Support is growing fast amongst MPs and the public. Especially in the current political climate. It’s too early to predict success or failure - the first stage is to get it debated in the House of Commons.

And to dahermit's post:
Wow...I had no idea a system like that was in place. It is shocking indeed.
 

Synical

Active Member
Joined
Oct 23, 2009
Messages
35
Just a note: Although the original post was about the U.K. government, there is something that is not generally known about the American Congress' "Congressional Record". Although the congressional record is assumed to be an accurate record of what was said on the floor of congress, before it is published, the members of congress (senators, representatives) may go in and edit what they have said for a period of 24 hours. There is no oversight as to how much editing they can do. They can and do, remove what was said, and replace it with what "they meant to say". It must be our own version of the Government "preventing deception, commitment to honesty, transparency and accountability". Shocking isn't it?

That is the most ridiculous system I have become aware off in a very long time, It makes you wonder how such "loop holes" in systems that originally hold such integrity become to be and most worringly of all not be so visible to the public.
 

DeanIss

Member
Joined
Oct 27, 2009
Messages
5
A appropiate punishment would be to end the offender's political career.
Thats precisely the punishment the bill is currently putting forward :)

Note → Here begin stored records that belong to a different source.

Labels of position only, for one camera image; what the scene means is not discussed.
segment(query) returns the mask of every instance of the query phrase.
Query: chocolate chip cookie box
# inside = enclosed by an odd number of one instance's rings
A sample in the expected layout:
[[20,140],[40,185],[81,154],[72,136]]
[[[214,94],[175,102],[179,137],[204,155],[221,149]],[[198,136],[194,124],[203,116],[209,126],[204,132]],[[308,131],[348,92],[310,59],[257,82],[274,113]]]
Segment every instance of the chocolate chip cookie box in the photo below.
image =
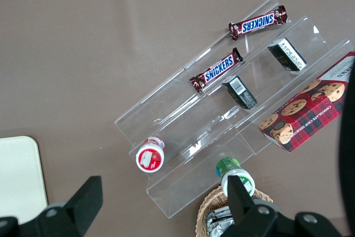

That is the most ridiculous system I have become aware off in a very long time, It makes you wonder how such "loop holes" in systems that originally hold such integrity become to be and most worringly of all not be so visible to the public.
It really is quite worrying....There really needs to be a change with systems such as these.
 

Hanno

Well-Known Member
Joined
Oct 11, 2009
Messages
87
I don't think you can legislate you're way out of dishonesty in government - accountability must be demanded, in the economic sense of intent coupled with a means. A new law wouldn't be intent, it would be something put in place nominally to spare you the need to intend, and as a means it'd be both weak and ponderous.
 

Hanno

Well-Known Member
Joined
Oct 11, 2009
Messages
87
I never said you couldn't pass a bill - I'd never question Britain's willingness to legislate/be legislated upon...
 

dahermit

Well-Known Member
Joined
May 22, 2007
Messages
1,916
That is the most ridiculous system I have become aware off in a very long time, It makes you wonder how such "loop holes" in systems that originally hold such integrity become to be and most worringly of all not be so visible to the public.
It would seem that the ability to edit the "congressional record", is the only truly bi-partisan endeavor congress has ever produced.